# Exercise
Would you copy the listing below exactly, keeping the pictures out?

# Provided data
::::::::

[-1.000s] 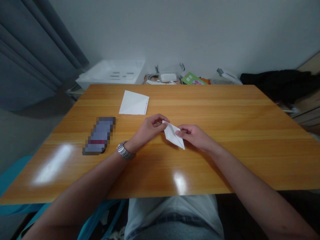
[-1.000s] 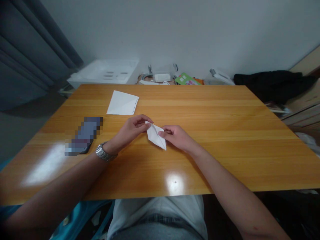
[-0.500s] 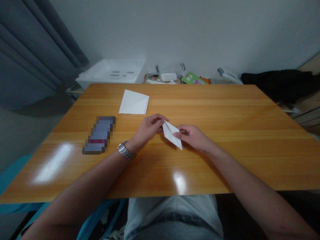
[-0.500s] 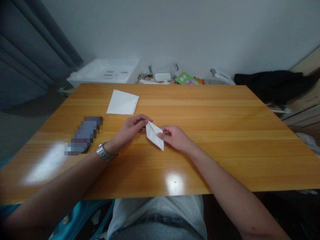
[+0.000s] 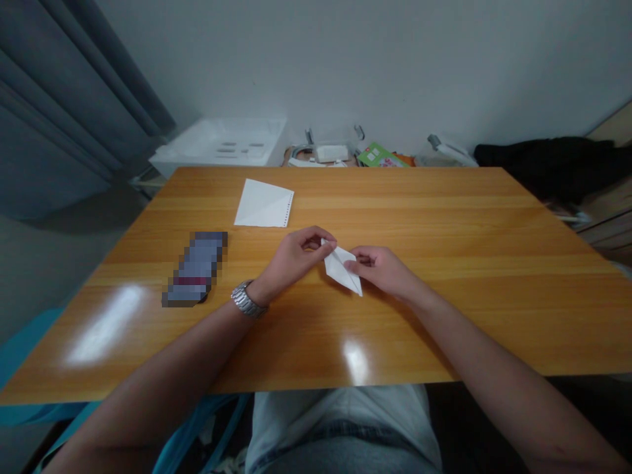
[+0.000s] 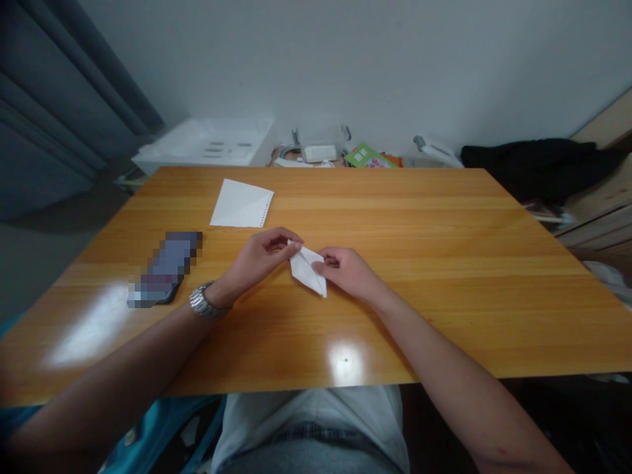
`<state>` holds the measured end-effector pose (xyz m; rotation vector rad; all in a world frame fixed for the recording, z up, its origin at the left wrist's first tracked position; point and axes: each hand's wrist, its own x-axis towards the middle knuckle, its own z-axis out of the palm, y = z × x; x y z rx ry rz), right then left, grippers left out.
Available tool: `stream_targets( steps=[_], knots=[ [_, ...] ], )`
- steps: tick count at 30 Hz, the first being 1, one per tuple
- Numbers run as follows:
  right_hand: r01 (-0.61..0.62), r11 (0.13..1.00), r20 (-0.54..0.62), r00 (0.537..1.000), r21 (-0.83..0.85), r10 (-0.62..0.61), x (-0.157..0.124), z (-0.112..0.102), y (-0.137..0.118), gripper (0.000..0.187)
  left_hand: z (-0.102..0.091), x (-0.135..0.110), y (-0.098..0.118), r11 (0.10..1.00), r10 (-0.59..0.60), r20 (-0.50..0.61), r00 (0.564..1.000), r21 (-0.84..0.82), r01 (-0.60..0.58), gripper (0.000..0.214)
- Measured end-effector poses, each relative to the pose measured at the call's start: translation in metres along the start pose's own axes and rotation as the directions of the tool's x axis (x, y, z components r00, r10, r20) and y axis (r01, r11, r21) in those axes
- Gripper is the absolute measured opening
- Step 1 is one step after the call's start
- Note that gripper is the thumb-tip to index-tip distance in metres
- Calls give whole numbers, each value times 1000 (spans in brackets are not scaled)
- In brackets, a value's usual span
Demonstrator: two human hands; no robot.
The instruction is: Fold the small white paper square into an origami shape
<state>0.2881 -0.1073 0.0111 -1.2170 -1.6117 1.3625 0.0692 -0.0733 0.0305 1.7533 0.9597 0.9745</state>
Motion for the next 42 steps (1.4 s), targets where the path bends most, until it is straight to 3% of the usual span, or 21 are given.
stream_targets(
  steps=[28,35,42],
  knots=[
    [24,998,-4,1000,-57,-25,-1,-5,-1,16,-3,0,-5,989,-75,3,997,-128,74,22],
    [94,992,-21,995,-82,-96,1,-5,4,28,0,-1,-5,999,-25,11,1000,-31,25,20],
    [102,985,10,995,-136,-102,-2,-6,3,26,2,-6,3,996,16,43,999,88,-20,26]
  ],
)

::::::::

# Task result
[-1.000s] 
[-1.000s] 
[-0.500s] 
[-0.500s] 
[+0.000s] 
[+0.000s] 
`<state>` holds the measured end-effector pose (xyz m; rotation vector rad; all in a world frame fixed for the recording, z up, its origin at the left wrist's first tracked position; point and axes: each hand's wrist, its own x-axis towards the middle knuckle, its own z-axis out of the palm, y = z × x; x y z rx ry rz), right then left, grippers left out.
Available tool: `stream_targets( steps=[_], knots=[ [_, ...] ], )`
- steps: tick count at 30 Hz, the first being 1, one per tuple
- Numbers run as follows:
  right_hand: r01 (-0.61..0.62), r11 (0.13..1.00), r20 (-0.54..0.62), r00 (0.537..1.000), r21 (-0.83..0.85), r10 (-0.62..0.61), x (-0.157..0.124), z (-0.112..0.102), y (-0.137..0.118), gripper (0.000..0.187)
  left_hand: z (-0.102..0.091), x (-0.135..0.110), y (-0.098..0.118), r11 (0.10..1.00), r10 (-0.59..0.60), r20 (-0.50..0.61), r00 (0.564..1.000), r21 (-0.84..0.82), r01 (-0.60..0.58), gripper (0.000..0.214)
- Measured end-effector poses, each relative to the pose measured at the call's start: translation in metres along the start pose's own axes and rotation as the directions of the tool's x axis (x, y, z components r00, r10, r20) and y axis (r01, r11, r21) in those axes
- Gripper is the absolute measured opening
- Step 1 is one step after the call's start
- Note that gripper is the thumb-tip to index-tip distance in metres
- Calls give whole numbers, each value times 1000 (spans in brackets are not scaled)
- In brackets, a value's usual span
Demonstrator: two human hands; no robot.
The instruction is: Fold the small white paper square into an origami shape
<state>0.2881 -0.1073 0.0111 -1.2170 -1.6117 1.3625 0.0692 -0.0733 0.0305 1.7533 0.9597 0.9745</state>
Motion for the next 42 steps (1.4 s), targets where the path bends most, until it is straight to 3% of the usual span, or 21 are given.
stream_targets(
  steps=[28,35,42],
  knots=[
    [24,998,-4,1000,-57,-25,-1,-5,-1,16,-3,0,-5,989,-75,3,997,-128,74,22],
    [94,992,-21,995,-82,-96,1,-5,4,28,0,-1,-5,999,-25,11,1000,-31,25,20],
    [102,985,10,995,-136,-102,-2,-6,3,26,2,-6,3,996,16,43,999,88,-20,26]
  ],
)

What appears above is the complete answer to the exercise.